▽

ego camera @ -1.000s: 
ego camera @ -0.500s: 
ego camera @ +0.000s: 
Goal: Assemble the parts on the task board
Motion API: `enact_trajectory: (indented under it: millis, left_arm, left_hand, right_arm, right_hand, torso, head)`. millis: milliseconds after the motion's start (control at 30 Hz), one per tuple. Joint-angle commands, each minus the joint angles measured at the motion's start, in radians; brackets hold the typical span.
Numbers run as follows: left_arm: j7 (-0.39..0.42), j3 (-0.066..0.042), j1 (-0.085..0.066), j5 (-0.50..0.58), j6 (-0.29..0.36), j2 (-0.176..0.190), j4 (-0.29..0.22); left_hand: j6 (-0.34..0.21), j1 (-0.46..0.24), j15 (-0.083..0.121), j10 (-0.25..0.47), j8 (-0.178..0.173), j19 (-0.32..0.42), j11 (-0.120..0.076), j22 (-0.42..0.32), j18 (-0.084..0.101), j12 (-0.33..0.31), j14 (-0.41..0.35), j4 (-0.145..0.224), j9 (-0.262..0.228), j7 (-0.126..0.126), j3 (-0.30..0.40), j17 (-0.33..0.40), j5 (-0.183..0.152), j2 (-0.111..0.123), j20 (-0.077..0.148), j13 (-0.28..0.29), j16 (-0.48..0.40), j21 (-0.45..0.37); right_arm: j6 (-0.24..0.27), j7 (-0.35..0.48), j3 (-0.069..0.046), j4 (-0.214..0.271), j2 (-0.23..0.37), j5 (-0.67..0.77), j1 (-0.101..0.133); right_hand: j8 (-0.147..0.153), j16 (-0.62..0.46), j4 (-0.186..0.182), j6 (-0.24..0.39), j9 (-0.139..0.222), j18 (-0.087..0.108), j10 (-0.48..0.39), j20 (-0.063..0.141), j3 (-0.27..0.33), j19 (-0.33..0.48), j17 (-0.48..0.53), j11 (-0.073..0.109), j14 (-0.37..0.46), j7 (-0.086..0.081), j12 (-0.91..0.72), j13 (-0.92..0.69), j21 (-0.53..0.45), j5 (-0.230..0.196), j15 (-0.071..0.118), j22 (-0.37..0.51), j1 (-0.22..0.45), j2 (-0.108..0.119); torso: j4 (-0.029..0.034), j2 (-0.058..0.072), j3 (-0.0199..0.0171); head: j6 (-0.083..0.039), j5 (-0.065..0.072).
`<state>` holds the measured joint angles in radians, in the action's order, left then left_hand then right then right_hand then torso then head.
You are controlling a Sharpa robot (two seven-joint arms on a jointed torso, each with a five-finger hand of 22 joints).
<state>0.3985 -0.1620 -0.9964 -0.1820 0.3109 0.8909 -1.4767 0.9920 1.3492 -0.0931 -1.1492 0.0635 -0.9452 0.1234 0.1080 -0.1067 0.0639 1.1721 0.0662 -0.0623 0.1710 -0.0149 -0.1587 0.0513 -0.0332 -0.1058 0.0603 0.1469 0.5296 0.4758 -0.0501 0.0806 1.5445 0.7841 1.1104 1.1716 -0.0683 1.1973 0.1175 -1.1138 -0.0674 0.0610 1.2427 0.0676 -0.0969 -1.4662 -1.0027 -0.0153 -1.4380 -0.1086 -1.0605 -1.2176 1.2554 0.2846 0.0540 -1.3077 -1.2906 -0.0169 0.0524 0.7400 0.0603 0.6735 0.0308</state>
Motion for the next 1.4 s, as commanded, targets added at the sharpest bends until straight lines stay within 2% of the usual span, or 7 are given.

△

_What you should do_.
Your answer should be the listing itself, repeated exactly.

_Solution to the exercise_.
ego camera @ -1.000s: 
ego camera @ -0.500s: 
ego camera @ +0.000s: 
Goal: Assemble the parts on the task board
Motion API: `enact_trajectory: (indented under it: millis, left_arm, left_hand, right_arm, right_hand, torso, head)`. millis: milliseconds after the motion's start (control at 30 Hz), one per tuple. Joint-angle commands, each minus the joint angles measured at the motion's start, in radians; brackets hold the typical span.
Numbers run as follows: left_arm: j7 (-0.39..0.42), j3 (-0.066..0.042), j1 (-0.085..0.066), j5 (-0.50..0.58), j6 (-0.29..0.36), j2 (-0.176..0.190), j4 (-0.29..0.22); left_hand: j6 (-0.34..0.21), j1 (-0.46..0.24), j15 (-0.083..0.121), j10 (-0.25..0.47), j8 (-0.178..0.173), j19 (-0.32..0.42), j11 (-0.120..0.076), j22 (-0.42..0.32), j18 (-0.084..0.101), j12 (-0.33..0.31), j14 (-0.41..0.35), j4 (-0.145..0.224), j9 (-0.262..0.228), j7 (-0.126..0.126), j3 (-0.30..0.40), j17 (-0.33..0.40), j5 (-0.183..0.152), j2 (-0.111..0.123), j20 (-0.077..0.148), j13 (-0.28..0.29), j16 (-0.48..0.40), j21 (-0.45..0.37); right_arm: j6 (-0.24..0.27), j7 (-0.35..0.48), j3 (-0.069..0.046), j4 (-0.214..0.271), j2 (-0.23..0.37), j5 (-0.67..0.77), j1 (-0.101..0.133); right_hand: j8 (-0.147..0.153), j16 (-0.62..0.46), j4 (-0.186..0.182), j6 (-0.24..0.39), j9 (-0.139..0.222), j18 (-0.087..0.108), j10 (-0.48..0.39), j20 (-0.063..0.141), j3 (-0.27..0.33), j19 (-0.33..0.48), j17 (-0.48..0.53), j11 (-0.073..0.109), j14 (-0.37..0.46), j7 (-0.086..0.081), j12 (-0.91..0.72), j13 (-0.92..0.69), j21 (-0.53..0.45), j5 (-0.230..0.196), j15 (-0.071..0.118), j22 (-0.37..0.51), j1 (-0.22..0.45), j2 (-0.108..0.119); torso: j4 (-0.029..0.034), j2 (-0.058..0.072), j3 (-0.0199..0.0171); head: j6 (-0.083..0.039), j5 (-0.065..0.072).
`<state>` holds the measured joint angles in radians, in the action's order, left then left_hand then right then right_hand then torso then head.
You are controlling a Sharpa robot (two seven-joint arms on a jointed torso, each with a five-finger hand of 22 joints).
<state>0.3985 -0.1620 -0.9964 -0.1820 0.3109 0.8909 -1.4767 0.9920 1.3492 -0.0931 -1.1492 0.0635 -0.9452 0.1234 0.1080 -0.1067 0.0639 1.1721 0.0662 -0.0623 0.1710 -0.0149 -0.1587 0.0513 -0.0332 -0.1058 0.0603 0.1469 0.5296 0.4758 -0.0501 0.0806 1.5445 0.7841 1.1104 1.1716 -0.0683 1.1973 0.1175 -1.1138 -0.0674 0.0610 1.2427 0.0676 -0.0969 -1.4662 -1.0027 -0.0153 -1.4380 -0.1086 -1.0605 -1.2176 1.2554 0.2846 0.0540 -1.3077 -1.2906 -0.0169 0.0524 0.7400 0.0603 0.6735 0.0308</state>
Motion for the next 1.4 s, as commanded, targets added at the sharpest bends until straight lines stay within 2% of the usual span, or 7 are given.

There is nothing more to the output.